At the lower left of the map is a turnout from highway 412 into a parking lot. From there, you can take the trail up the steep 150 foot climb to the top of the largest mesa.
We have become more involved in outdoor recreational activities, especially hiking. We have a lot of trails and paths in our neighborhoods interconnecting them. Bikers and hikers use them a lot. Our local parks offer many more challenging trails for off-road bike enthusiasts. We make a point of looking up the trail systems in our state parks when we go somewhere. Nothing beats having input from people who have actually been there and can offer insight to the quality of activity the trails offer.
As we travel farther from home, the best and recommended places to play are less familiar. We found an app that can tell us what local things are available. It is called lo•ca•lei•kki. Their web site, here, says it means play local. In their words…
We want to help people be active no matter where they are. localeikki is a database of recreation locations that are publicly accessible and locally recommended. Input an address & your activity choice and localeikki will find local running/cycling locations others have shared. Not only will you know where to go, you’ll also know what it looks like & what amenities are available (e.g., bathrooms, drinking water, parking). Want to find a regularly scheduled ride or run? We have that information too! You can find us on the web and as an app for your mobile devices.
It is simple to use. Open the app. It finds your location. Click on the kind of activity you want. It shows them, what they offer, and how far they are from you.
The content of their database of places is crowdsourced. You can add your own places to the database with their easy form. If you are an outdoors person, take a look at this app. It is a good tool for your next activities. Here are two screen shots.
In the interest of full disclosure, a co-founder of this app is married to our niece.
After our visit in West Virginia with a daughter and her family, we headed west toward home. At the end of day one of our drive, we stayed overnight in Logan, OH. It is near Hocking Hills State Park. The next morning we planned to hike a couple of trails in that park before continuing our drive toward Iowa.

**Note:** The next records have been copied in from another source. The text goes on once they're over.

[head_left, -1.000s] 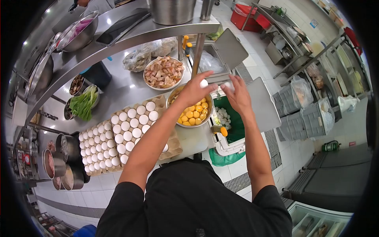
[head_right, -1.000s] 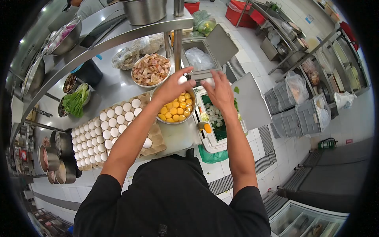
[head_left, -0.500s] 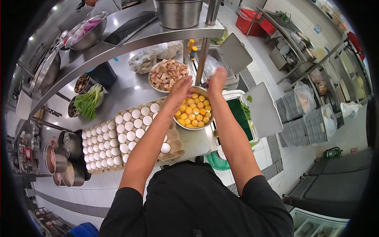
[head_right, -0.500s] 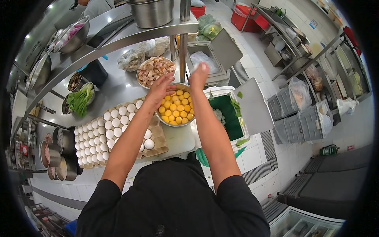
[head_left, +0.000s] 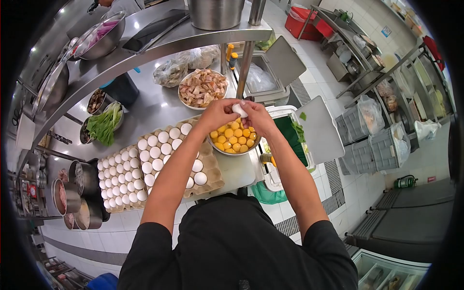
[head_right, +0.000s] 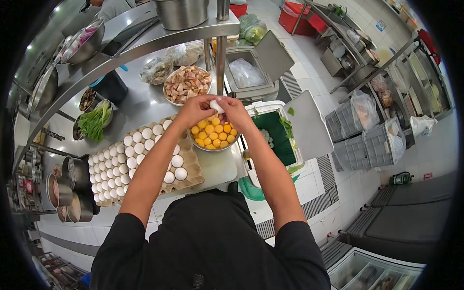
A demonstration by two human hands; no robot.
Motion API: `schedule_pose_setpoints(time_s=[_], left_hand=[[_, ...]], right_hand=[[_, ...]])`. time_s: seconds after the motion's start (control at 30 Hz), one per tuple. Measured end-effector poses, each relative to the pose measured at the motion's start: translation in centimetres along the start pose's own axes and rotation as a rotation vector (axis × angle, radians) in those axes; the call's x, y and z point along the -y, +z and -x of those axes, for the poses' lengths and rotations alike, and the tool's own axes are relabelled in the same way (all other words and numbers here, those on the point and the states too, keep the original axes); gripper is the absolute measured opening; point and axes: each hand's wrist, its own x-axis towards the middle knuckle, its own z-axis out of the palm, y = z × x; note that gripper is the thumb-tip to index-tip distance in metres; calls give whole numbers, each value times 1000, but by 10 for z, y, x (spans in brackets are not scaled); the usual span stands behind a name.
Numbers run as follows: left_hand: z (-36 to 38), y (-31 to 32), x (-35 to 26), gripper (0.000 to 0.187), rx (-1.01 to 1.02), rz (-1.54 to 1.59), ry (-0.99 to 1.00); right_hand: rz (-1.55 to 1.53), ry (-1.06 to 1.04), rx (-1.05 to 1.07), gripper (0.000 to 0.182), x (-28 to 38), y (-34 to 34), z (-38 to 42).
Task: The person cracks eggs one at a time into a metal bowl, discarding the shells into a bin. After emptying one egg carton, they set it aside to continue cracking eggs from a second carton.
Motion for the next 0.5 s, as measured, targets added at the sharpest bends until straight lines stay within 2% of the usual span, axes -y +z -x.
schedule_pose_setpoints(time_s=[0.07, 0.17, 0.23, 0.3, 0.33, 0.4, 0.43, 0.47, 0.5], left_hand=[[2, 4, 20, 44, 2, 2, 4], [13, 5, 16, 43, -25, -9, 13], [20, 1, 1, 47, -77, -182, 77], [18, -6, 14, 48, -72, -234, 126], [18, -8, 15, 49, -68, -284, 177], [19, -9, 10, 49, -87, -336, 249], [21, -9, 0, 49, -104, -386, 322], [21, -6, -10, 49, -104, -386, 321], [20, -2, -28, 49, -99, -179, 318]], right_hand=[[79, -2, 9, 34, 1, 5, 4], [206, -22, 36, 35, 0, 8, 5], [250, -44, 55, 36, 3, 11, 5], [489, -90, 52, 34, 10, 12, 10], [488, -90, 52, 34, 16, 16, 15], [822, -183, -48, 34, 27, 23, 24], [821, -183, -48, 34, 23, 20, 22], [573, -198, -54, 34, 16, 13, 18], [324, -211, -58, 34, 12, 7, 17]])
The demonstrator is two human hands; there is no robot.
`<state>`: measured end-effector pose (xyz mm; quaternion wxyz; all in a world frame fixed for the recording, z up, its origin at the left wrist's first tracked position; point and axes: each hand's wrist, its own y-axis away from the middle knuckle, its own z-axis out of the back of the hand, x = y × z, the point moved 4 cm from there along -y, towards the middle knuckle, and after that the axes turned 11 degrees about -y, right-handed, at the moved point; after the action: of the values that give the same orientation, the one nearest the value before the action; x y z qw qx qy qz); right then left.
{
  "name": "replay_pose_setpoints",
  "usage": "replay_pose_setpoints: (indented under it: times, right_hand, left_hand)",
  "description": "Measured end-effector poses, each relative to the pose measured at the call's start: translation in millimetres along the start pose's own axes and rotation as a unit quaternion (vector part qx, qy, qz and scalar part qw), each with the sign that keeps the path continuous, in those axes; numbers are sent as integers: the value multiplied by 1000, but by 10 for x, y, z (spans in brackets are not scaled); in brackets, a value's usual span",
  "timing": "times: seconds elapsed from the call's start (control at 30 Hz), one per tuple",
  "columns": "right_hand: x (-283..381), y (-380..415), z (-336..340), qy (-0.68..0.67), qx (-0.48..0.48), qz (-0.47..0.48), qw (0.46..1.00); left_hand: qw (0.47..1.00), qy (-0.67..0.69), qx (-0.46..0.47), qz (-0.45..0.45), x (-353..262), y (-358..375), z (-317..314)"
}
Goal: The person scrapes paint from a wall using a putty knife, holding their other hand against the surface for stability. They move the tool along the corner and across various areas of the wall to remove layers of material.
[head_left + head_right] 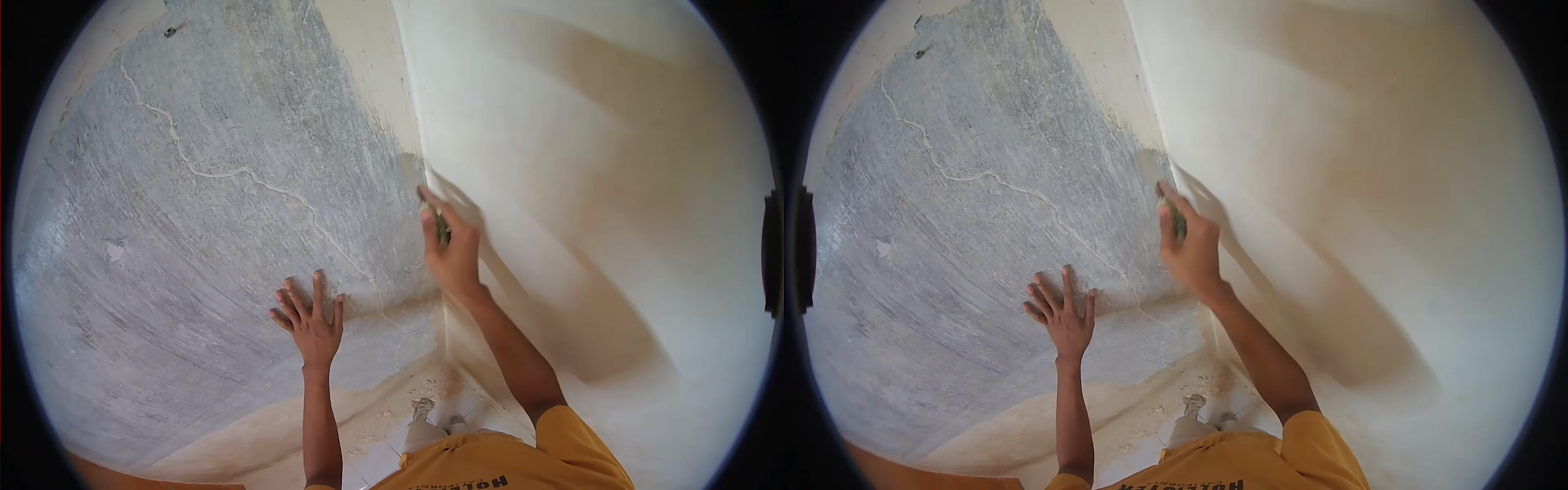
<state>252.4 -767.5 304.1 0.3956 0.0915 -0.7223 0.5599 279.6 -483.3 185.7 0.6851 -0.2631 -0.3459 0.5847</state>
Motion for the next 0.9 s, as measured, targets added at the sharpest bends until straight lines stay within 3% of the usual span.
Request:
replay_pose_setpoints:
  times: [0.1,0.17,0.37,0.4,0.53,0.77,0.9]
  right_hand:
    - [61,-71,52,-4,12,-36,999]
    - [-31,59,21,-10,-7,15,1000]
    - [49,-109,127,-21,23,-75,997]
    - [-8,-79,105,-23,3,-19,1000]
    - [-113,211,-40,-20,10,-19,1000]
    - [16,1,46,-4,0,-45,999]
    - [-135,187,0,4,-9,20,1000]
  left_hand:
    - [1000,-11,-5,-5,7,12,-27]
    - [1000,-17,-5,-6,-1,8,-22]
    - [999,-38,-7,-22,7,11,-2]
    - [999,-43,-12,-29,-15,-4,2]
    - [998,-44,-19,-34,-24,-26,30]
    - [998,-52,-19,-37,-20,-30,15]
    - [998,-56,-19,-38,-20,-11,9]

Overnight a light snow had fallen. The car needed to be brushed off. We drove out of Logan on a snow-covered county road about 10 miles southwest. At the park headquarters, we parked next to the only other car in the lot. The driver said he had been here many times. He was getting his camera gear ready. We asked his advice on the trail we were going to take to Old Man’s Cave before we departed in opposite directions.
Signs were posted about the dangers of ice and falls in the park. This was going to be a little more challenging than we originally thought.

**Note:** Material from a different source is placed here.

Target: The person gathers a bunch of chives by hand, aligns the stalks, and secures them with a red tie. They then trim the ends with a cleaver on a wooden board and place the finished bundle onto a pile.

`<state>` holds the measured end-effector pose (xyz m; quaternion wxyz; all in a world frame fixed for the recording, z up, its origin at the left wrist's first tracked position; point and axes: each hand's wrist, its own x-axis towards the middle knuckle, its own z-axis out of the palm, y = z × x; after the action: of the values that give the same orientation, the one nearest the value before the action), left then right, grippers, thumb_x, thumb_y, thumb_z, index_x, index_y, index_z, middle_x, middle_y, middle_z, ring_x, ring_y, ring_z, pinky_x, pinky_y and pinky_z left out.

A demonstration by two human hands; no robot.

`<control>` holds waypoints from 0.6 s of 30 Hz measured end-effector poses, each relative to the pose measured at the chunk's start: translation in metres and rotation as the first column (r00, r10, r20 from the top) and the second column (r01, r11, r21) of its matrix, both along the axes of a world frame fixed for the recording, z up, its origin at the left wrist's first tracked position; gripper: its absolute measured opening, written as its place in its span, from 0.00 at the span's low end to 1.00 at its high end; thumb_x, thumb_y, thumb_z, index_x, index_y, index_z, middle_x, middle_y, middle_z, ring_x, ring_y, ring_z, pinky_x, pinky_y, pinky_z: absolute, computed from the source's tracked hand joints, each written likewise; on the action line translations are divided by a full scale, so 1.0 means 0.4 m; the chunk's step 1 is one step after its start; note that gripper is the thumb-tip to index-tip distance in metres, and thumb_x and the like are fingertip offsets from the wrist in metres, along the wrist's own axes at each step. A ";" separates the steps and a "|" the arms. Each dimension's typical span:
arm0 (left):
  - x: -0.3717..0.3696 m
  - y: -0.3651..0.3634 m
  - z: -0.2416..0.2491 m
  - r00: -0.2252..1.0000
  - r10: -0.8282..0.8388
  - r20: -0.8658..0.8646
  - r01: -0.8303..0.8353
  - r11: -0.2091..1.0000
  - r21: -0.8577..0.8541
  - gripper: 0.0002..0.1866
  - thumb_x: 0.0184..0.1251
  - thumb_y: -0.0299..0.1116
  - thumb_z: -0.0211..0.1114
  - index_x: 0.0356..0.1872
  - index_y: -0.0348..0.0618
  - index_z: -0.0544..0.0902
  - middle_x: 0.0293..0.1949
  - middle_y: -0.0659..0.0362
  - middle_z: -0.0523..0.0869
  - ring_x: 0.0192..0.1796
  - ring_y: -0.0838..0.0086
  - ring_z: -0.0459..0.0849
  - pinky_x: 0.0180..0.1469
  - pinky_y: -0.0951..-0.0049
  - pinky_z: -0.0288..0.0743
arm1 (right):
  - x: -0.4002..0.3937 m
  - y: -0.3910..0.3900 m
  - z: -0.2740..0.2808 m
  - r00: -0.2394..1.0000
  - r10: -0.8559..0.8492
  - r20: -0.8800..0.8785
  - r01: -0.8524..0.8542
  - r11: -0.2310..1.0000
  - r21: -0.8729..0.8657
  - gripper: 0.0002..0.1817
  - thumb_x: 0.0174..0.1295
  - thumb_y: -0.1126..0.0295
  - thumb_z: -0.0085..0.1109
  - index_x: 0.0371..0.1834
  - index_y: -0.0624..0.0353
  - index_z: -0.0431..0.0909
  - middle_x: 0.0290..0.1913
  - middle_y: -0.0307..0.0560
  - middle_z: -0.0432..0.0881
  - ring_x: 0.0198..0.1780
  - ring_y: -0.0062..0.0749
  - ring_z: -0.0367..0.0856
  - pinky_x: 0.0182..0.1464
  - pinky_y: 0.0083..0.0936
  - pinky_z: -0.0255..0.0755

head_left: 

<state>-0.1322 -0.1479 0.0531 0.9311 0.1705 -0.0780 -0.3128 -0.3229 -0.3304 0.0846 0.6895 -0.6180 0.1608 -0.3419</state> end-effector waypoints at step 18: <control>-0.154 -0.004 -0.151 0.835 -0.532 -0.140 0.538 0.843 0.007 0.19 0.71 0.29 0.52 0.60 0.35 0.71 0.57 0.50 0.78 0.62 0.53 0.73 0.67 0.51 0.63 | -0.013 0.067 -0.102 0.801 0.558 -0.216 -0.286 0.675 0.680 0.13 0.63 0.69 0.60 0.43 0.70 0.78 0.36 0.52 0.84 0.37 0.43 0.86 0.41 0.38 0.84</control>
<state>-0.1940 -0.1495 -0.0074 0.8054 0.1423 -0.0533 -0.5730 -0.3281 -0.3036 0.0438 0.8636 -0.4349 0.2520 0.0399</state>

Our plan was to visit the headquarters, view a map, and use the restrooms. The building was closed. A map was posted on the door. Portable toilets were available nearby. The snow was falling steadily, but still light. We went down the stairs toward the deep gorge visible at the bottom. Part way down we stopped to take in the view and talk about safely walking on snow-covered icy trails and stone steps.
The trail went farther into the gorge. A sign gave us the choice of going upstream or down. We headed downstream toward Old Man’s Cave. The cave seemed to be lit, giving an other-worldly glow. The source was the opening above, the grey winter light brightening even under the rock ledge.

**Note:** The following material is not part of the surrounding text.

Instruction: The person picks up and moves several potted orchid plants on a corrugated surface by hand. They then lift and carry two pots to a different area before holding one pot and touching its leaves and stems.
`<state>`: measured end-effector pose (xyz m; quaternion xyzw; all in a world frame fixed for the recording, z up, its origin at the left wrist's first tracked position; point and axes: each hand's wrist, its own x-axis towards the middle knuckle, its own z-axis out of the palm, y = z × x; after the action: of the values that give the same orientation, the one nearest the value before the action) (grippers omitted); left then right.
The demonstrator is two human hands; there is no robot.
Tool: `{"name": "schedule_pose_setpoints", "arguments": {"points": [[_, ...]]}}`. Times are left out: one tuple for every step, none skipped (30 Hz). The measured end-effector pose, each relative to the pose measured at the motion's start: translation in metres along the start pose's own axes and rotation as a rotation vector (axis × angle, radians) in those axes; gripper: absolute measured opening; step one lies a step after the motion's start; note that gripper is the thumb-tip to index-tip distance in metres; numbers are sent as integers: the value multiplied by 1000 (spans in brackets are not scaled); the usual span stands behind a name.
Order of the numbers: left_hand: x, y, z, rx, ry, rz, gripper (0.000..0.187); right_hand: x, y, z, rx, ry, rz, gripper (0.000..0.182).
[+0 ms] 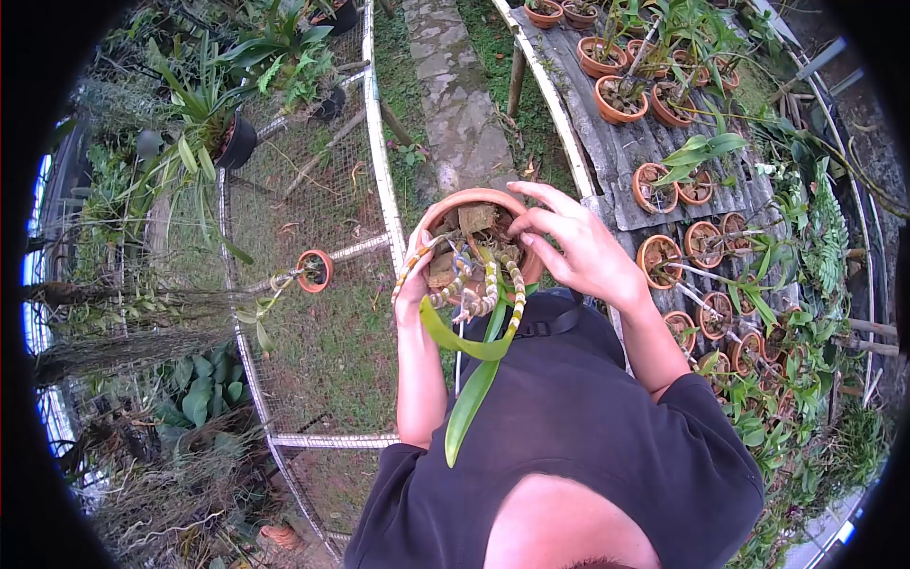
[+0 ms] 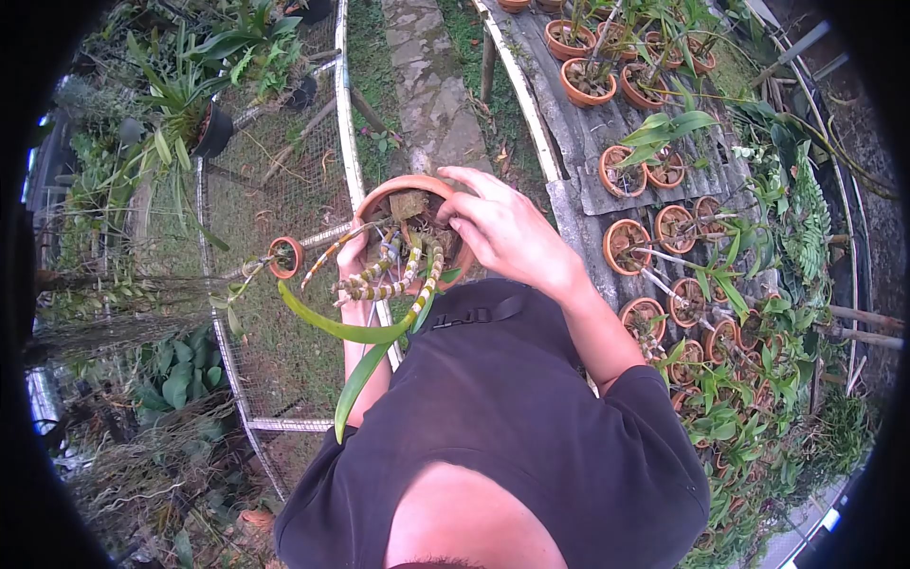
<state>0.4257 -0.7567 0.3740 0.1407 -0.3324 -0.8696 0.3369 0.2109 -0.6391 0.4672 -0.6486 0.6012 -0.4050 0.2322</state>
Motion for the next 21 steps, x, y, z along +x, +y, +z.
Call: {"name": "schedule_pose_setpoints", "arguments": {"points": [[0, 1, 0, 3, -5, 0, 61, 0, -1, -2, -37, 25, -25, 14], [1, 1, 0, 9, 22, -6, 61, 0, 0, -5, -75, 51, -49, 13], [1, 2, 3, 8, 65, -12, 61, 0, -1, -7, -112, 77, -73, 13], [1, 3, 6, 11, 156, -49, 58, 0, -3, -10, -134, 56, -83, 14], [2, 5, 9, 74, 118, -27, 63, 0, -4, -9, -190, 71, -81, 15], [5, 7, 13, 137, 79, -5, 68, -1, -6, -6, -247, 86, -78, 16], [8, 9, 17, 199, 38, 17, 73, -2, -7, -5, -306, 103, -74, 17], [11, 11, 24, 337, 72, 49, 75, -1, -7, -4, -326, 96, -74, 18], [13, 12, 24, 377, 65, 53, 76, -1, -6, -2, -347, 88, -74, 19], [15, 13, 24, 418, 59, 57, 76, -1, -5, -1, -367, 80, -75, 21], [16, 13, 24, 458, 55, 63, 76, -1, -3, 3, -360, 74, -39, 20], [15, 14, 29, 471, 69, 56, 76, -1, 1, 8, -352, 67, -4, 20], [16, 15, 31, 476, 61, 64, 77, -2, 4, 13, -344, 59, 31, 20], [17, 15, 34, 482, 53, 73, 77, -1, 9, 16, -308, 72, 14, 19], [17, 15, 34, 486, 47, 82, 77, 1, 9, 15, -249, 19, 64, 19], [18, 13, 28, 480, 7, 84, 76, 3, 8, 14, -191, -35, 113, 19], [18, 13, 27, 495, 24, 96, 76, 5, 7, 14, -132, -90, 161, 19], [17, 12, 27, 510, 42, 107, 76, 5, 8, 16, -127, -38, 127, 16], [16, 10, 28, 525, 58, 118, 75, 3, 8, 18, -143, 20, 108, 16], [17, 7, 27, 516, 86, 125, 72, 1, 9, 22, -160, 80, 87, 15], [17, 3, 19, 472, 84, 108, 66, 0, 12, 25, -176, 140, 67, 14]]}}
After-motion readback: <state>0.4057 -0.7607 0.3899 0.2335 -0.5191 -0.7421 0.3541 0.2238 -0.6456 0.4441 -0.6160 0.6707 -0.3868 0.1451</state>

This morning we hiked in Hickory Hill Park within Iowa City. It is surrounded by residential properties. There are thick stands of old growth hickory, walnut, oak, locust, maple, ash, and others. We met a few other hikers with their dogs and one runner. We had the park mostly to ourselves.
The weather was great today. This morning dawned with a temperature of 54˚. Three days ago the high was 101˚. What a difference a cool front makes. Thank you, Canada. Still no rain.